7

I often use SQLite for creating simple programs in companies. The database is placed on a file server. This works fine as long as there are not more than about 50 users working towards the database concurrently (though depending on whether it is reads or writes). Once there are more than this, they will notice a slowdown if there are a lot of concurrent writing on the server as lots of time is spent on locks, and there is nothing like a cache as there is no database server.

The advantage of not needing a database server is that the time to set up something like a company Wiki or similar can be reduced from several months to just days. It often takes several months because some IT-department needs to order the server and it needs to conform with the company policies and security rules and it needs to be placed on the outsourced server hosting facility, which screws up and places it in the wrong localtion etc. etc.

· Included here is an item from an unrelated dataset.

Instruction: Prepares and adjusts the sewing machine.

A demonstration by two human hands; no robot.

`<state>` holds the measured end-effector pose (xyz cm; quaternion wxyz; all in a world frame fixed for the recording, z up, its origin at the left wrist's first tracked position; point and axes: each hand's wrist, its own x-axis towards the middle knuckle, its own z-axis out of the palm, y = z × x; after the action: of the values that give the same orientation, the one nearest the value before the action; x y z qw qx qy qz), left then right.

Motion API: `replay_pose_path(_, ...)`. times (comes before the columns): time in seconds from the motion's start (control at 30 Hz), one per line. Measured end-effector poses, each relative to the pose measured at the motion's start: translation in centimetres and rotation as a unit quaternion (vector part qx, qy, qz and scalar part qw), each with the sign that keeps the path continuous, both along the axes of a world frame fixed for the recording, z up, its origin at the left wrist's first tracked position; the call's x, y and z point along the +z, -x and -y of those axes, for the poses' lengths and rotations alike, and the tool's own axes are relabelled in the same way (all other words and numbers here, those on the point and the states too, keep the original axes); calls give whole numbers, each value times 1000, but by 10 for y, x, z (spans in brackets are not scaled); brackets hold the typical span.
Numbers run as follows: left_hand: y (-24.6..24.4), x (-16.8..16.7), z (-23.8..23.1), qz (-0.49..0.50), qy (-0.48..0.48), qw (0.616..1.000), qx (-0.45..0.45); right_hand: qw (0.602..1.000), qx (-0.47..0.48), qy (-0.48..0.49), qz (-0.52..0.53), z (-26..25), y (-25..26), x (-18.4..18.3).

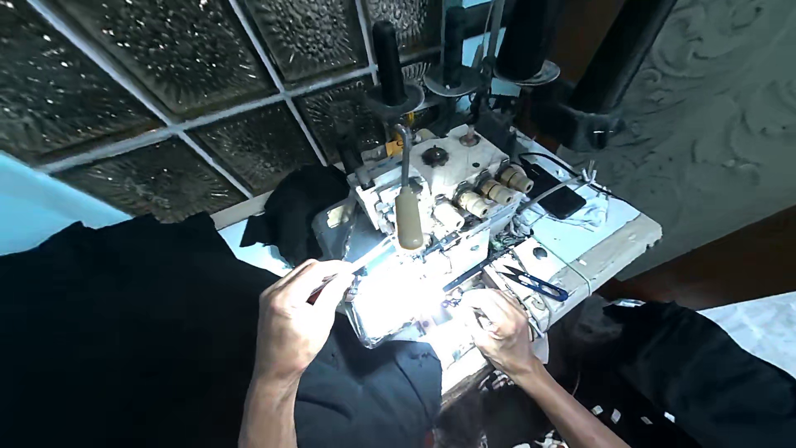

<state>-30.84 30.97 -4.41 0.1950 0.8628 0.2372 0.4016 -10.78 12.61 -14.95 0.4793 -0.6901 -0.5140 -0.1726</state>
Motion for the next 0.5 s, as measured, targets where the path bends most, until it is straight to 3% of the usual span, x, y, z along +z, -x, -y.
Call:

Therefore, I thought of an idea to create a distributed database server. The process would be as follows: A user on a company computer edits something on a Wiki page (which uses this database as its backend), to do this he reads a file on the local harddisk stating the ip-address of the last desktop computer to be a database server. He then tries to contact this computer directly via TCP/IP. If it does not answer, then he will read a file on the file server stating the ip-address of the last desktop computer to be a database server. If this server does not answer either, his own desktop computer will become the database server and register its ip-address in the same file. The SQL update statement can then be executed, and other desktop computers can connect to his directly.

The point with this architecture is that, the higher load, the better it will function, as each desktop computer will always know the ip-address of the database server. Also, using this setup, I believe that a database placed on a fileserver could serve hundreds of desktop computers instead of the current 50 or so. I also do not believe that the load on the single desktop computer, which has become database server will ever be noticable, as there will be no hard disk operations on this desktop, only on the file server.

Is this idea feasible? Does it already exist? What kind of database could support such an architecture?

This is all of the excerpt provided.